Miner BHP Billiton's shares spike on hedge fund manager's move

The big four banks lead the bourse higher followed closely by utilities and consumer staples while healthcare stocks

Elliot's $3.8 billion investment, or 4.1 percent stake, in BHP shows how USA hedge funds are increasingly exporting their activist shareholder playbook overseas. A few are already questioning the plans.

BHP Billiton came under fresh pressure to restructure on Monday as activist hedge fund Elliott Advisors urged the miner to scrap its dual-corporate system, split off its USA oil arm and revise its capital return policy.

Its last month's stock price volatility remained 1.93% which for the week stands at 1.86%.

Elliott Associates' argument is that investors do not fully appreciate the value of BHP's petroleum assets. "Now balance sheets are looking a lot healthier, so people are starting to look at where the long-term value lies".

Elliott, which has disclosed an economic interest in 4.1 per cent of BHP's shares, said creating a single entity would have benefits, partly because of the way dividends are taxed in Australia. Rio Tinto Group, the world's second-largest mining firm, is one of only five other companies worth at least $15 billion to have a dual-listing structure, according to Elliott.

Elliott declined to comment on its investor strategies. Activist investor Elliott Associates believes BHP Billiton should collapse its dual-listed structure and separate its United States petroleum assets, according to the Australian Financial Review.

"Based on commonly utilized valuation metrics for comparable businesses, the indicated value for BHP's USA petroleum business is [approximately] US$22 billion, which is well in excess of the current analyst consensus valuation for that business", said the Elliott Funds, which hold 4.1% of BHP Billiton plc.

New York-based Elliott Advisors, a significant shareholder in the Anglo-Australian company, argued in a letter to directors and the media that its plan could unlock as much as 50 percent more value in the stock. "You can't smooth your dividends if you have volatile underlying earnings".

The hedge fund has also called for the miner's petroleum business to be spun off and listed on the New York Stock Exchange, estimating the value of the business at $22 billion.

The Australian government in 2001 approved the merger of Melbourne-based BHP and London-based Billiton based on a number of conditions created to ensure the miner kept close ties to Australia. "Further debate on that issue is certainly relevant to shareholder concern".

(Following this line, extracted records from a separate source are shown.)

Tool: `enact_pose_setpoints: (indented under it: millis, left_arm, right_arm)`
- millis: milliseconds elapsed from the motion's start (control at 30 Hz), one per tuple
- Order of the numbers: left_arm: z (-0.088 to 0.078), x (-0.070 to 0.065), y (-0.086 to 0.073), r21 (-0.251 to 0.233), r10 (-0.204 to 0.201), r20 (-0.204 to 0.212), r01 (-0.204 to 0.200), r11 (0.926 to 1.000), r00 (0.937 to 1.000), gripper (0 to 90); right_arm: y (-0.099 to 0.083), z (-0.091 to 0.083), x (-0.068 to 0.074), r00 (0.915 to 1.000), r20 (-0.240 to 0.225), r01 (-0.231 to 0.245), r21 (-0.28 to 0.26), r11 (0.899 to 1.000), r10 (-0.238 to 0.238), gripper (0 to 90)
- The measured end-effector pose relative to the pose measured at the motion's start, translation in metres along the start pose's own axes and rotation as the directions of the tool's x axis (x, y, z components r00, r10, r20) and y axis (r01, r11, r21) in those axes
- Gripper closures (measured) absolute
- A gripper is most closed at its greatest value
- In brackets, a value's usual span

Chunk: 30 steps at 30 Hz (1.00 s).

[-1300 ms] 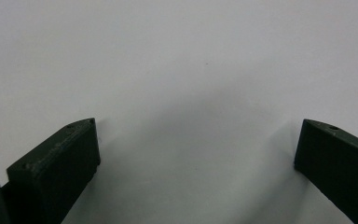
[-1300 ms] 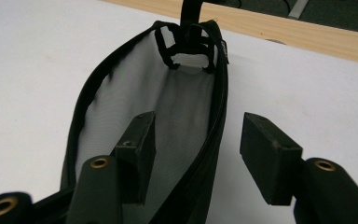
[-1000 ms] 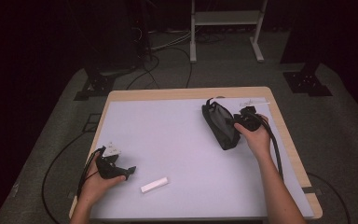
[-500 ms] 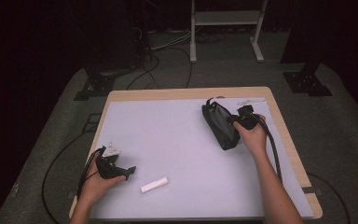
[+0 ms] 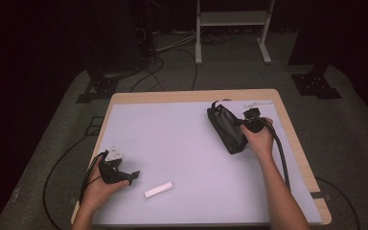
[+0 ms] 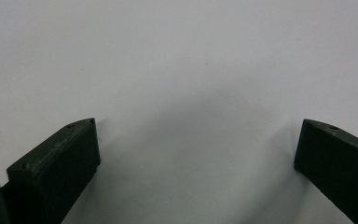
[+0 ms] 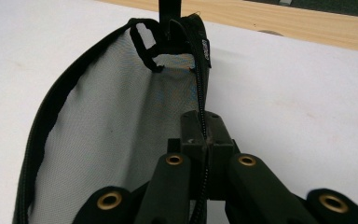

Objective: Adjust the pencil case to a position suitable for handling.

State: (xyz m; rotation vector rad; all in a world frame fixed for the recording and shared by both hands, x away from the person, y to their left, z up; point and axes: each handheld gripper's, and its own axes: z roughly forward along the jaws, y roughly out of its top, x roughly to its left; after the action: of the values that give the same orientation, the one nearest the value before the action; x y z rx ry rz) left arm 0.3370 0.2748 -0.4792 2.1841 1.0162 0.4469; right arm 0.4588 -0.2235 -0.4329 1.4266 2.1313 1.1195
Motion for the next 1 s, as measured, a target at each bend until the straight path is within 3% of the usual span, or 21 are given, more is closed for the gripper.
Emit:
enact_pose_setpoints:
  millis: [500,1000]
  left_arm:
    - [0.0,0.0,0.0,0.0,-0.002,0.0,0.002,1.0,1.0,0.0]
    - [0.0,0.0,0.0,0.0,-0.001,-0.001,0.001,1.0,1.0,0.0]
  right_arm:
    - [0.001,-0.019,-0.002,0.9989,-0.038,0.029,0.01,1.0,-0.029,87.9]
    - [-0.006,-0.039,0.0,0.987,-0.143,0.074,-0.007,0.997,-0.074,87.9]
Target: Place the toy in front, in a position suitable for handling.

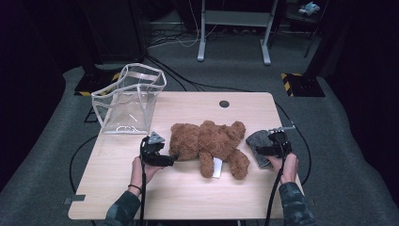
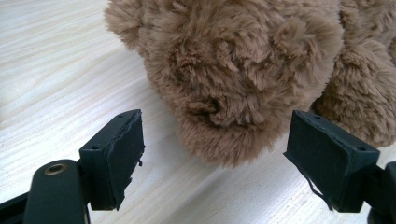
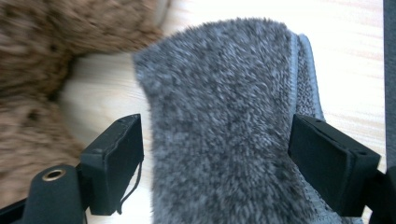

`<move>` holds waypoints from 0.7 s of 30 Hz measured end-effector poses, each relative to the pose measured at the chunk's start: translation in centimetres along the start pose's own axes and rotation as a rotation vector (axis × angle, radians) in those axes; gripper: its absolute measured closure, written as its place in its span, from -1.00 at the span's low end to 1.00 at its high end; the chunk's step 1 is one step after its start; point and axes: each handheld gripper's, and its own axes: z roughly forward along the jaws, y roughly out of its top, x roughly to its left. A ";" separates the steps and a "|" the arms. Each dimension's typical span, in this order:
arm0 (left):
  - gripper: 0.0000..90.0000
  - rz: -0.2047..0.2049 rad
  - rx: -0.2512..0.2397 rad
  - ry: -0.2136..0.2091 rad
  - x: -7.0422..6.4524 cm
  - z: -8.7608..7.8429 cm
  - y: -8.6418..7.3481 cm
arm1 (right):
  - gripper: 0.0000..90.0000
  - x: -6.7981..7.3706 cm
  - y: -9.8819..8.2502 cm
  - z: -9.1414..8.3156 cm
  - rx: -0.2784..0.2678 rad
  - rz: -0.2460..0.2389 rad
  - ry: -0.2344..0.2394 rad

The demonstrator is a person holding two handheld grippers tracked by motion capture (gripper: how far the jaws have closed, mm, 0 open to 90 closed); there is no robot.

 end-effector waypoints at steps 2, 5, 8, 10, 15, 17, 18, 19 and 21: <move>-0.60 0.003 0.006 0.002 -0.1 0.1 -0.2 | -0.63 -0.2 -0.2 0.9 0.027 0.007 -0.020; -0.63 0.002 0.012 0.004 -0.2 0.2 -0.6 | -0.63 -0.2 -0.5 1.5 0.043 0.012 -0.025; -0.66 -0.003 0.020 0.017 -0.2 0.4 -1.1 | -0.62 -0.3 -0.8 2.1 0.059 0.012 -0.031; -0.67 -0.005 0.029 0.022 0.0 0.3 -1.4 | -0.58 -0.5 -0.9 2.4 0.068 0.025 -0.023; -0.67 -0.024 0.036 0.025 0.6 0.2 -2.2 | -0.58 -0.6 -1.1 3.0 0.077 0.022 -0.030; -0.67 -0.020 0.049 0.027 0.9 0.2 -2.4 | -0.57 -0.3 -1.4 3.2 0.077 0.019 -0.044; -0.67 -0.032 0.046 0.029 0.9 0.3 -2.5 | -0.57 -0.3 -1.4 3.2 0.077 0.019 -0.044; -0.67 -0.031 0.051 0.030 0.9 0.3 -2.6 | -0.52 -0.4 -1.5 3.2 0.063 0.007 -0.053; -0.67 -0.040 0.049 0.039 0.9 0.4 -2.7 | -0.49 -0.3 -1.5 3.2 0.063 0.007 -0.061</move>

Elliott has proposed a three-step plan for BHP in a detailed 39-page presentation. The fund's still embroiled in a dispute with Arconic's Chief Executive Officer Klaus Kleinfeld. Samsung said last month it would not adopt such a structure.

Pressure from such investors will ensure the focus of managers in the industry is fixed on investor returns, and on avoiding the kind of empire-building acquisitions in the past that have led to oversupply and under-performance. The firm said it owns about 4.1% of BHP's London-listed shares and has rights to acquire 0.4% of its Australian stock.

Following the May 2015 spin-off of BHP's base metals and coking coal assets into South32, Elliott estimated that the London-listed Plc part of the business generates only around 8.9% of group operating profits while its shares account for 39.7% of BHP's total.